A ministra Cármen Lúcia, do Supremo Tribunal Federal (STF), votou na última sexta-feira (6) contra o pagamento da Gratificação de Desempenho de Atividade do Seguro Social (GDASS) a servidores aposentados do Instituto Nacional do Seguro Social (INSS).
A decisão da ministra marca a abertura do julgamento virtual que definirá a extensão da gratificação aos inativos do órgão. A previsão é que o plenário virtual conclua a análise até as 23h59 da próxima sexta-feira (13).
Entenda a Gratificação de Desempenho
O STF analisa um recurso do INSS que busca reverter uma decisão da Justiça Federal do Rio de Janeiro. Anteriormente, a Justiça fluminense havia reconhecido a paridade entre servidores ativos e inativos, garantindo a gratificação aos aposentados.
A controvérsia central gira em torno da Lei 13.324/2016. Essa legislação elevou a pontuação mínima de avaliação de desempenho dos servidores ativos de 30 para 70 pontos, independentemente do resultado individual. Magistrados federais entenderam que essa alteração conferiu à gratificação um caráter geral, tornando-a devida também aos aposentados.
O INSS, por outro lado, argumenta que a gratificação não pode ser incorporada a aposentadorias e pensões, dada sua natureza atrelada ao desempenho.
O Voto da Ministra Cármen Lúcia
Ao se manifestar sobre o tema, a ministra Cármen Lúcia foi categórica. Ela afirmou que a simples mudança no limite mínimo da pontuação de desempenho individual não é suficiente para autorizar o pagamento da GDASS a inativos. No entanto, a ministra também ponderou que os valores já recebidos pelos aposentados não precisarão ser devolvidos.

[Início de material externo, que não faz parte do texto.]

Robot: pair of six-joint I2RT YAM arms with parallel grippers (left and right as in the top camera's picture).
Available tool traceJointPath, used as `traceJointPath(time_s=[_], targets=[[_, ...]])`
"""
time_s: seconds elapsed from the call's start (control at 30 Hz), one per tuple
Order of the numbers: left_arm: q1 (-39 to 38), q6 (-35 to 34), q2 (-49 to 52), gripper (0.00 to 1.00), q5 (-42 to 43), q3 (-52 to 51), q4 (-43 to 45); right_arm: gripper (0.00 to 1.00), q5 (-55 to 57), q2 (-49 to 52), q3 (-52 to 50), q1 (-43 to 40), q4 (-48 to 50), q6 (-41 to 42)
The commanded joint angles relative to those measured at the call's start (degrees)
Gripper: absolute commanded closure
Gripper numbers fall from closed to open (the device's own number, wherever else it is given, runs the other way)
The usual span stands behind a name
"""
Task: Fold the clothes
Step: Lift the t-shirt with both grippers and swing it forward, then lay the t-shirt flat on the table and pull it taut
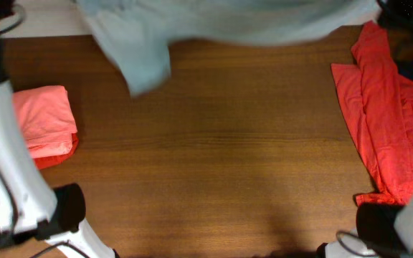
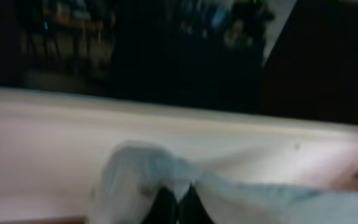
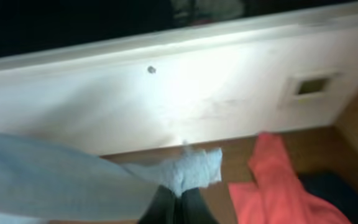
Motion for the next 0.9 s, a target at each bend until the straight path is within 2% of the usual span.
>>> traceJointPath(time_s=[0.0,0.03,0.07,0.23,0.4,0.43,0.6,0.87], targets=[[-0.74,6.54,1.55,1.0,1.03,1.64,-12.55,0.96,3.67,2.75,-2.16,-0.26,-6.1,-0.85],[-1.55,9.38,2.34,1.0,-0.26,0.55,-20.35,0.96,4.44,3.37,-4.35,-0.24,-8.68,-0.85],[-1.99,10.34,3.02,1.0,-0.94,-0.15,-24.35,0.96,5.49,4.0,-6.12,-0.26,-10.19,-0.87],[-5.03,19.43,8.79,1.0,-1.53,-5.44,-40.09,0.96,8.7,5.97,-20.28,-0.26,-13.6,-0.87],[-7.52,20.26,12.9,1.0,-6.21,-20.81,-40.39,0.96,8.7,6.1,-39.76,-0.26,-9.68,-1.92],[-7.87,20.24,13.7,1.0,-7.52,-26.16,-39.34,0.96,8.7,6.1,-45.33,-0.26,-7.74,-1.92],[-7.76,19.76,14.01,1.0,-10.56,-44.09,-33.68,0.96,8.7,6.1,-59.49,-0.26,-2.56,-1.9],[-7.08,18.82,14.01,1.0,-16.0,-55.78,-35.54,0.96,8.9,6.08,-67.76,-1.38,-2.43,-1.42]])
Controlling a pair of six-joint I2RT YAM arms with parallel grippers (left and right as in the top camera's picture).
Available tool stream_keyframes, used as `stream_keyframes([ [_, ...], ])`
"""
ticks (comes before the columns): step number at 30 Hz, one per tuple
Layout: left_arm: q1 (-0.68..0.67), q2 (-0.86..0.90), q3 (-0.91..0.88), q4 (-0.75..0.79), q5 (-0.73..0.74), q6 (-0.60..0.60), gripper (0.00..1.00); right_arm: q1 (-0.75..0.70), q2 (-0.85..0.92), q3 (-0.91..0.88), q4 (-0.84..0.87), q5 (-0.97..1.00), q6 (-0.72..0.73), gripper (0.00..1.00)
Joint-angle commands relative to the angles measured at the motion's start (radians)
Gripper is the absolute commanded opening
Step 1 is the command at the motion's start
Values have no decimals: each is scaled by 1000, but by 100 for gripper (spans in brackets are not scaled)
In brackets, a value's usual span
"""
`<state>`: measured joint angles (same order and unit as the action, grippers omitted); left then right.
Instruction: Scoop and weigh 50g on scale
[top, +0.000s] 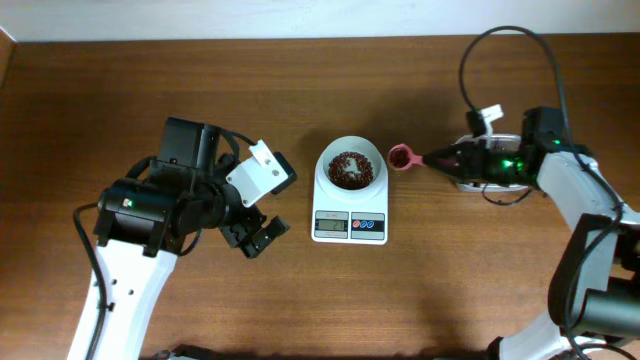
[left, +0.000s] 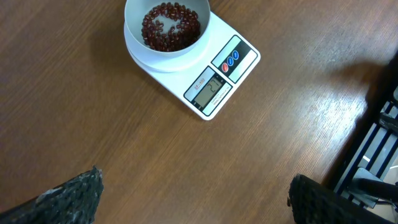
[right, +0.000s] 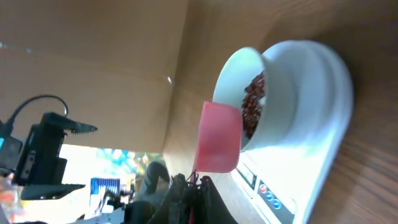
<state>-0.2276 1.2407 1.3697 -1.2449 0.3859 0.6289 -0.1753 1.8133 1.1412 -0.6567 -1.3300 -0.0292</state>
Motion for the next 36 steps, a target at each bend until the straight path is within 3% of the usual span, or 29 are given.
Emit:
stream_keyframes([
  [1, 6, -3, -2, 1, 11, 15, 99, 64, 13, -6, 11, -32, 4, 4],
  [8, 6, -3, -2, 1, 11, 15, 99, 181, 13, -6, 159, -51, 15, 4],
  [18, 6, -3, -2, 1, 11, 15, 99, 216, 13, -6, 334, 163, 68, 4],
  [21, 6, -3, -2, 1, 11, 15, 99, 216, 13, -6, 350, 89, 45, 4],
  [22, 6, -3, -2, 1, 11, 15, 99, 216, 13, -6, 349, 240, 124, 4],
  [23, 6, -3, -2, 1, 11, 15, 99, 216, 13, -6, 349, 242, 145, 4],
  [25, 6, -3, -2, 1, 11, 15, 99, 217, 13, -6, 384, 110, 86, 4],
  [27, 6, -3, -2, 1, 11, 15, 99, 216, 13, -6, 388, 228, 142, 4],
  [29, 6, -3, -2, 1, 11, 15, 99, 221, 13, -6, 432, 157, 109, 4],
  [31, 6, -3, -2, 1, 11, 15, 99, 222, 13, -6, 437, 241, 153, 4],
  [33, 6, -3, -2, 1, 11, 15, 99, 222, 13, -6, 454, 136, 74, 4],
  [35, 6, -3, -2, 1, 11, 15, 99, 222, 13, -6, 438, 292, 140, 4],
  [36, 6, -3, -2, 1, 11, 15, 99, 222, 13, -6, 439, 270, 124, 4],
])
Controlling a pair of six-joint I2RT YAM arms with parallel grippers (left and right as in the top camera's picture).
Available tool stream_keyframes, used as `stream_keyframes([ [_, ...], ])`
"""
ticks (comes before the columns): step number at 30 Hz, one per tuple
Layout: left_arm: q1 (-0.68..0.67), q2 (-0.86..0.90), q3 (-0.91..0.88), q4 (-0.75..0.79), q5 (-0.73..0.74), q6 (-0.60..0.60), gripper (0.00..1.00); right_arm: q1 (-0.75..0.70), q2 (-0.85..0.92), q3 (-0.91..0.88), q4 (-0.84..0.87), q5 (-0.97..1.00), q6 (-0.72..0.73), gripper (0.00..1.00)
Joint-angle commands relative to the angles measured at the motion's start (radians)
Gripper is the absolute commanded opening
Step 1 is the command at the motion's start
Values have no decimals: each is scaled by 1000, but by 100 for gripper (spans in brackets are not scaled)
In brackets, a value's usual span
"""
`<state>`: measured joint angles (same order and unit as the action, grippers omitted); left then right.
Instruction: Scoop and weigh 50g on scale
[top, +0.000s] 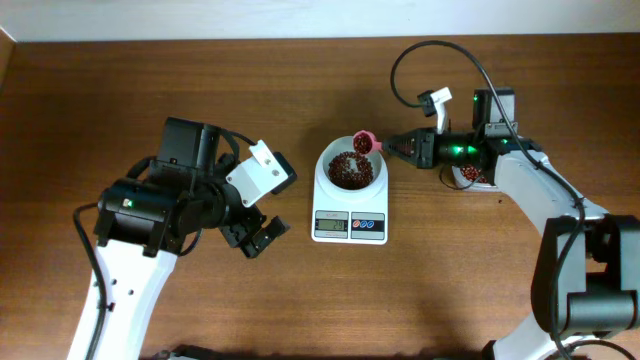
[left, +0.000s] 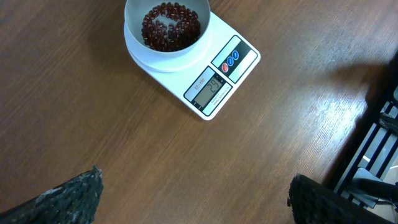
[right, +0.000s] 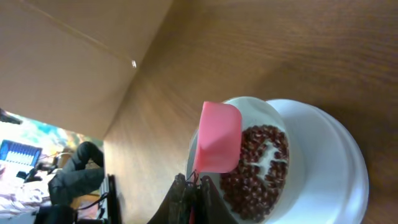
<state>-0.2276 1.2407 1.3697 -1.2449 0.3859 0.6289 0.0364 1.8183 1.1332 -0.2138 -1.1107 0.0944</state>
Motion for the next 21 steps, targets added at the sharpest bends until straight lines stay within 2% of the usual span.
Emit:
stream_keyframes([
  [1, 6, -3, -2, 1, 11, 15, 99, 10, 8, 2, 23, -78, -101, 4],
  [2, 6, -3, -2, 1, 11, 15, 99, 10, 8, 2, 48, -56, -116, 4],
  [3, 6, -3, -2, 1, 11, 15, 99, 10, 8, 2, 39, 53, -80, 4],
  [4, 6, -3, -2, 1, 11, 15, 99, 10, 8, 2, 39, 41, -82, 4],
  [6, 6, -3, -2, 1, 11, 15, 99, 10, 8, 2, 56, -135, -206, 4],
  [8, 6, -3, -2, 1, 11, 15, 99, 10, 8, 2, 33, -2, -164, 4],
  [10, 6, -3, -2, 1, 11, 15, 99, 10, 8, 2, 40, -139, -215, 4],
  [11, 6, -3, -2, 1, 11, 15, 99, 10, 8, 2, 38, -108, -224, 4],
  [12, 6, -3, -2, 1, 11, 15, 99, 10, 8, 2, 5, 54, -148, 4],
  [13, 6, -3, -2, 1, 11, 15, 99, 10, 8, 2, -10, 60, -135, 4],
  [15, 6, -3, -2, 1, 11, 15, 99, 10, 8, 2, 16, -163, -251, 4],
  [17, 6, -3, -2, 1, 11, 15, 99, 10, 8, 2, -2, 33, -129, 4],
  [21, 6, -3, -2, 1, 11, 15, 99, 10, 8, 2, 9, -38, -139, 4],
])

“Tem-se que mera alteração do limite mínimo da Gratificação de Desempenho de Atividade do Seguro Social – GDASS, de 30 para 70 pontos, não confere natureza genérica, capaz de estender sua aplicabilidade aos servidores inativos. Assim, permanece inalterado o pressuposto essencial, qual seja, a realização das avaliações de desempenho individual e institucional”, destacou a ministra em seu voto.
Próximos Passos no Julgamento
Até o momento, apenas o voto da ministra Cármen Lúcia foi proferido. Faltam os posicionamentos de outros dez ministros para a conclusão do julgamento virtual. A expectativa é que a decisão final traga clareza sobre um tema de grande interesse para milhares de servidores públicos aposentados em todo o país.
Reflexos para o Norte de Minas
Embora a decisão do STF seja de âmbito nacional, ela possui implicações diretas para os aposentados do INSS que residem em Montes Claros e demais cidades do Norte de Minas. A eventual não extensão da GDASS aos inativos pode afetar o planejamento financeiro de muitos servidores que contavam com esse benefício. A região, que possui um número considerável de aposentados do serviço público federal, acompanha com atenção os desdobramentos do julgamento, buscando entender como a medida impactará suas rendas mensais.